Combinatorial background arising from random combinations of tracks is suppressed using a multivariate classifier. A boosted decision tree (BDT) algorithm [49], as implemented in the XGBoost library [50], is trained to identify the \({{B} _{c} ^+} \!\rightarrow {{\pi } ^+} {\mu ^+\mu ^-} \) signal candidates irrespective of dimuon invariant mass. The signal sample used for the training comprises simulated nonresonant \({{B} _{c} ^+} \!\rightarrow {{\pi } ^+} {\mu ^+\mu ^-} \) decays, resonant \({{B} _{c} ^+} \!\rightarrow {{J \hspace{-1.66656pt}/\hspace{-1.111pt}\psi }} {{\pi } ^+} \) decays, and \({{B} _{c} ^+} \!\rightarrow {{B} ^{*0}} ({\mu ^+\mu ^-}){{\pi } ^+} \) and \({{B} _{c} ^+} \!\rightarrow {{B} ^{*0}_{s}} ({\mu ^+\mu ^-}){{\pi } ^+} \) decays. The latter two populate the high \(q^2\) region, which is sparsely populated in the nonresonant \({{B} _{c} ^+} \!\rightarrow {{\pi } ^+} {\mu ^+\mu ^-} \) simulation. The background training sample comprises data from low- and high-mass sideband regions corresponding to \(5550< m({{\pi } ^+} {\mu ^+\mu ^-}) < 5850 \,\text {Me V} \) and \(6700< m({{\pi } ^-} {\mu ^+\mu ^-}) < 7000\,\text {Me V} \), with vetoes to remove candidates containing \({{J \hspace{-1.66656pt}/\hspace{-1.111pt}\psi }} \!\rightarrow {\mu ^+\mu ^-} \) and \({\psi {(2S)}} \!\rightarrow {\mu ^+\mu ^-} \) decays. The features of the data used to classify \({B} _{c} ^+\)  candidates are: the \(p_{\textrm{T}}\) of the pion track; the \(p_{\textrm{T}}\) of the muon track with highest \(p_{\textrm{T}}\); the IPs of the muon tracks and the \({B} _{c} ^+\)  candidate, the \({B} _{c} ^+\) flight distance, the vertex quality of the \({B} _{c} ^+\)  candidate; and the largest distance of closest approach between any two of the final-state particles.

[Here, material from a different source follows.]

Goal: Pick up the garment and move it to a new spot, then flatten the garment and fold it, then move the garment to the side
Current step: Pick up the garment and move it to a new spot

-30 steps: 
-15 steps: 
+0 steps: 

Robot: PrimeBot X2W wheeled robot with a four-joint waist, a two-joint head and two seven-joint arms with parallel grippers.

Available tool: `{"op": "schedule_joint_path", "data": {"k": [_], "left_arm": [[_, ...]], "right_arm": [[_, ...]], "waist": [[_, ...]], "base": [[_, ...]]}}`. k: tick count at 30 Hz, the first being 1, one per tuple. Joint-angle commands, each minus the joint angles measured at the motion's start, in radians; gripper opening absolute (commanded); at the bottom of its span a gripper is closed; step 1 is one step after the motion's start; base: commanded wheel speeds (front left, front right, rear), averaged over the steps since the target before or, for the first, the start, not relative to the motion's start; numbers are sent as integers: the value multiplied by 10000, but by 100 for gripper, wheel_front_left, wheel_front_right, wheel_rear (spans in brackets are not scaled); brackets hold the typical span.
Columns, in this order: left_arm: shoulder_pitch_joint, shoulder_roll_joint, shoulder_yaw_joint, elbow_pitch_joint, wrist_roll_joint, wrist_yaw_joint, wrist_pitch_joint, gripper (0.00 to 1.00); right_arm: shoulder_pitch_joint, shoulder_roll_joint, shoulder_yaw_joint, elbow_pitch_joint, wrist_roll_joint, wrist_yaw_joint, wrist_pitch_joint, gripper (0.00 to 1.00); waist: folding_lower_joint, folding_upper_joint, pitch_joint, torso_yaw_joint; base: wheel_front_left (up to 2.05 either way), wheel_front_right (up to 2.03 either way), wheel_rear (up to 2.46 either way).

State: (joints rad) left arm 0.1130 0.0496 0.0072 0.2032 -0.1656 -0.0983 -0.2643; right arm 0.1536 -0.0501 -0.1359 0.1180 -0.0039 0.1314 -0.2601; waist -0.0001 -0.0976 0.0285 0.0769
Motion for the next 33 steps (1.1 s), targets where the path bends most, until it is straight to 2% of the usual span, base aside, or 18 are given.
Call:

Requirements on the BDT output and variables characterising the charged pion particle identification are optimised simultaneously using a grid search to obtain the best signal sensitivity. The requirements are optimised independently for the search for the nonresonant \({{B} _{c} ^+} \!\rightarrow {{\pi } ^+} {\mu ^+\mu ^-} \) decays and for the measurement of \(R_{{\psi {(2S)}}/{{J \hspace{-1.66656pt}/\hspace{-1.111pt}\psi }}}\). For the search for the \({{B} _{c} ^+} \!\rightarrow {{\pi } ^+} {\mu ^+\mu ^-} \) decay, the optimisation is based on the figure of merit \(\varepsilon / (5/2 + \sqrt{N_\textrm{B}})\) [51], where \(\varepsilon \) is the efficiency on the combined signal sample and \(N_\textrm{B}\) is the expected number of background candidates in the signal region (corresponding to an interval of about \(\pm 3\) times the \({B} _{c} ^+\)  invariant-mass resolution centred on the known \({B} _{c} ^+\)  mass [21]). The expected background yield is estimated by fitting a background-only model to the dataset excluding the signal region. For the measurement of \(R_{{\psi {(2S)}}/{{J \hspace{-1.66656pt}/\hspace{-1.111pt}\psi }}}\), the optimisation is based on the figure of merit \(N_\textrm{S}/\sqrt{N_\textrm{S}+N_\textrm{B}}\), where \(N_\textrm{S}\) and \(N_\textrm{B}\) correspond to the expected number of signal and background events in the signal region for the \({{B} _{c} ^+} \!\rightarrow {\psi {(2S)}} {{\pi } ^+} \) decay. The expectation for \(N_\textrm{S}\) is calculated from the signal efficiency and the \({{B} _{c} ^+} \!\rightarrow {\psi {(2S)}} {{\pi } ^+} \) decay yield from a fit to the data with only a loose requirement on the BDT output applied. The fit model is described below.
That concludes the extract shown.